Your answer must be an exact copy of the listing below.
** Opening Stored data block **
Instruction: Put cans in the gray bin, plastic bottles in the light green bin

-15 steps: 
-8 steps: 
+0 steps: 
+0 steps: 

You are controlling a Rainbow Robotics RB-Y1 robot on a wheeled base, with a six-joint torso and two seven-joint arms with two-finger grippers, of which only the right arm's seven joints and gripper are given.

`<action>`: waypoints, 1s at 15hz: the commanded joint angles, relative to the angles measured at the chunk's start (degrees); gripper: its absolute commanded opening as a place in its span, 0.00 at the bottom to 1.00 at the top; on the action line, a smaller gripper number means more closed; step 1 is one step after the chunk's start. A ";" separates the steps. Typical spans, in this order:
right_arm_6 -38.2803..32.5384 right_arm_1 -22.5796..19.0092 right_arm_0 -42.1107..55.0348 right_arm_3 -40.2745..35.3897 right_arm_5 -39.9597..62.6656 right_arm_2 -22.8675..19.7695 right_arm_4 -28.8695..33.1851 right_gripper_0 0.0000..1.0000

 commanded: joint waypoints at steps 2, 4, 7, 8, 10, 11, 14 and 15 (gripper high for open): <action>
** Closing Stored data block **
◆ **Problem solution**
Instruction: Put cans in the gray bin, plastic bottles in the light green bin

-15 steps: 
-8 steps: 
+0 steps: 
+0 steps: 

You are controlling a Rainbow Robotics RB-Y1 robot on a wheeled base, with a six-joint torso and two seven-joint arms with two-finger grippers, of which only the right arm's seven joints and gripper are given.

`<action>`: waypoints, 1s at 15hz: the commanded joint angles, relative to the angles measured at the chunk's start (degrees); gripper: its absolute commanded opening as a place in its span, 0.00 at the bottom to 1.00 at the top; on the action line, a smaller gripper number means more closed; step 1 is one step after the chunk's start. A ";" separates the steps. Typical spans, in this order:
right_arm_6 -38.2803..32.5384 right_arm_1 -22.5796..19.0092 right_arm_0 -42.1107..55.0348 right_arm_3 -40.2745..35.3897 right_arm_5 -39.9597..62.6656 right_arm_2 -22.8675..19.7695 right_arm_4 -28.8695..33.1851 right_gripper_0 0.0000..1.0000

 commanded: joint waypoints at steps 2, 4, 7, 8, 10, 11, 14 and 15 (gripper high for open): <action>

As written, the answer is complete.